→ What is required: Only the lines below from the one containing "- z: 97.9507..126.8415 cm" to the one containing "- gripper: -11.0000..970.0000" should be repeated, both included and unchanged.

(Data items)
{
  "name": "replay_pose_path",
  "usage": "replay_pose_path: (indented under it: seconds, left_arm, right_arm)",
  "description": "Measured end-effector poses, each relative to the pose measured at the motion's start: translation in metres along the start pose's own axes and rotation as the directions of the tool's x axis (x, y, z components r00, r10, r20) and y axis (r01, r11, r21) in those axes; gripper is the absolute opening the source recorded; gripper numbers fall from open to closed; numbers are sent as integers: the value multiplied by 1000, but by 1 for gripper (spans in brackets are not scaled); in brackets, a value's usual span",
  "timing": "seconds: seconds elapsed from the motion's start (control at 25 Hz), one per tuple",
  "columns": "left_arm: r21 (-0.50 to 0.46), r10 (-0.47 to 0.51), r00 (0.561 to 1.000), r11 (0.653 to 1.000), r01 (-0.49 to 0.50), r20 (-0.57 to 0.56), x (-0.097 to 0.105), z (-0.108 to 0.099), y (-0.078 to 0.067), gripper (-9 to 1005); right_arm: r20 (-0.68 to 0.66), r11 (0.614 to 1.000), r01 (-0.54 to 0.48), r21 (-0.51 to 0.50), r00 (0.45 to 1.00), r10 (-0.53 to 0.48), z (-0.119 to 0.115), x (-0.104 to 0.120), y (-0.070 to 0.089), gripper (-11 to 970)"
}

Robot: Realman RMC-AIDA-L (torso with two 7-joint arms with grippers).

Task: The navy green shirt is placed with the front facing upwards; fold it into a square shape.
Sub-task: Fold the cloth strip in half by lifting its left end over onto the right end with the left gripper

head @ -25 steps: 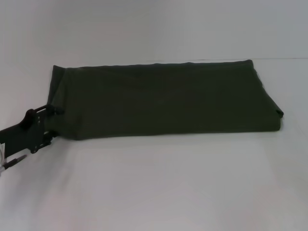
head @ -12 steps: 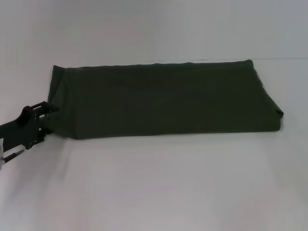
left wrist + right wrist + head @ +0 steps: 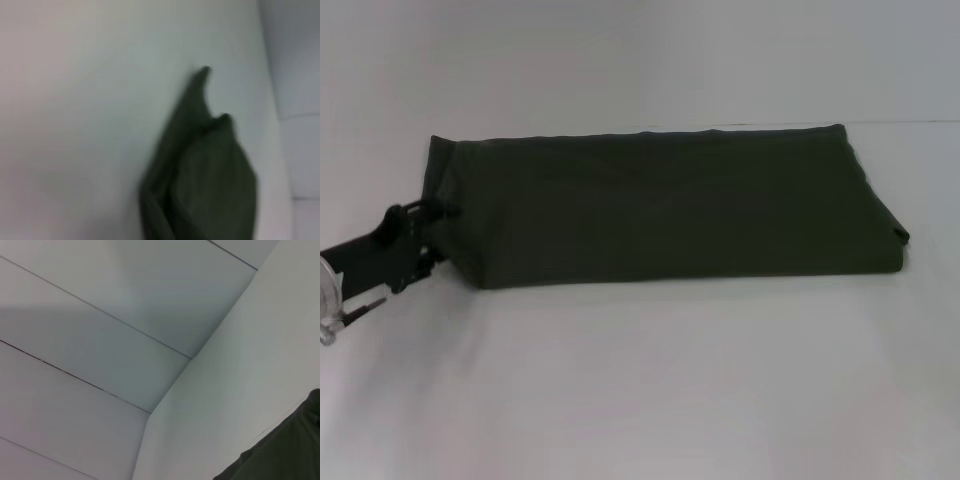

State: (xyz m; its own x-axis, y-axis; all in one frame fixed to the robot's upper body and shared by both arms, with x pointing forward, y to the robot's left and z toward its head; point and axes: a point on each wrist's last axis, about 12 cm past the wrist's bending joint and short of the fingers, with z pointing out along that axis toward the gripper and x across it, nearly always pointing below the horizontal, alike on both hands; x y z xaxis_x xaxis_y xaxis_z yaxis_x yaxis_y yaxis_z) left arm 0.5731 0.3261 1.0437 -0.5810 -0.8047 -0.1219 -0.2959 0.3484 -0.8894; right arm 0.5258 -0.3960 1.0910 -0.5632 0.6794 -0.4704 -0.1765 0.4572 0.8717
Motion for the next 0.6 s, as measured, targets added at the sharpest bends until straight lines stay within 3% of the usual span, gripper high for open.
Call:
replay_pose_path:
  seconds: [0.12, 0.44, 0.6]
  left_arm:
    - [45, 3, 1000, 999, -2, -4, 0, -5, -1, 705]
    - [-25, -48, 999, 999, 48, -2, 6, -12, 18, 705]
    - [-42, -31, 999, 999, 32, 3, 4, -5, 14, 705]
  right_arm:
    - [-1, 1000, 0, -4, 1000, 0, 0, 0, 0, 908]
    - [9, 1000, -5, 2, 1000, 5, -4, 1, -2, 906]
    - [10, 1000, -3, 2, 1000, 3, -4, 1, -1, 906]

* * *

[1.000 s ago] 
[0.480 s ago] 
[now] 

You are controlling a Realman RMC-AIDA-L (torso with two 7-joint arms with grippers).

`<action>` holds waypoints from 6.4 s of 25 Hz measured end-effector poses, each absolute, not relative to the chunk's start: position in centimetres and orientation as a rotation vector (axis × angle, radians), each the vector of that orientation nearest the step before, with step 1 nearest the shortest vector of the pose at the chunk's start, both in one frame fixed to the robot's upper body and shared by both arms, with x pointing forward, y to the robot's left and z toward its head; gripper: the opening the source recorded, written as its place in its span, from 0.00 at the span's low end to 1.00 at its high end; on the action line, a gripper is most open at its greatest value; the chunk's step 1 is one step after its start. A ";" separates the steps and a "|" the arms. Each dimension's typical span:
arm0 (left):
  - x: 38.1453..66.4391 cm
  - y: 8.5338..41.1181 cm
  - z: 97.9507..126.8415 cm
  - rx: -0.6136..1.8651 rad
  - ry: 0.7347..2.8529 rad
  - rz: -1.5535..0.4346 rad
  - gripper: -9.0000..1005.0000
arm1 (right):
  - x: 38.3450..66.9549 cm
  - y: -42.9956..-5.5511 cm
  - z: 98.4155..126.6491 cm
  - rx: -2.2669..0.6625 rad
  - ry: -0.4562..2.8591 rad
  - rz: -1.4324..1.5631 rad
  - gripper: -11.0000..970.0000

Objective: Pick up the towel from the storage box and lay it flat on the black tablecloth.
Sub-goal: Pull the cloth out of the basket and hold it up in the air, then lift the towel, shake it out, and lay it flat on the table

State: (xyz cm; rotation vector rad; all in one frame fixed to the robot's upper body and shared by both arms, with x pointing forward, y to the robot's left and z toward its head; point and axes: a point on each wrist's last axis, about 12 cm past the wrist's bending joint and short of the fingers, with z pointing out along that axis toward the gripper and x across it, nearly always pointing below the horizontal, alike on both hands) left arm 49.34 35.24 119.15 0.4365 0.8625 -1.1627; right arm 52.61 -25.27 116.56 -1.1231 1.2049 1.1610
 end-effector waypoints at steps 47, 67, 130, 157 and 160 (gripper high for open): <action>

→ Task result:
  - z: 97.9507..126.8415 cm
  - rx: -0.6136..1.8651 rad
  - ry: 0.7347..2.8529 rad
  - rz: -1.5535..0.4346 rad
  - gripper: -9.0000..1005.0000
arm1 (right):
  - x: 38.3450..66.9549 cm
  - y: -42.9956..-5.5511 cm
  - z: 98.4155..126.6491 cm
  - rx: -2.2669..0.6625 rad
  - ry: -0.4562..2.8591 rad
  - rz: -1.4324..1.5631 rad
  - gripper: -11.0000..970.0000

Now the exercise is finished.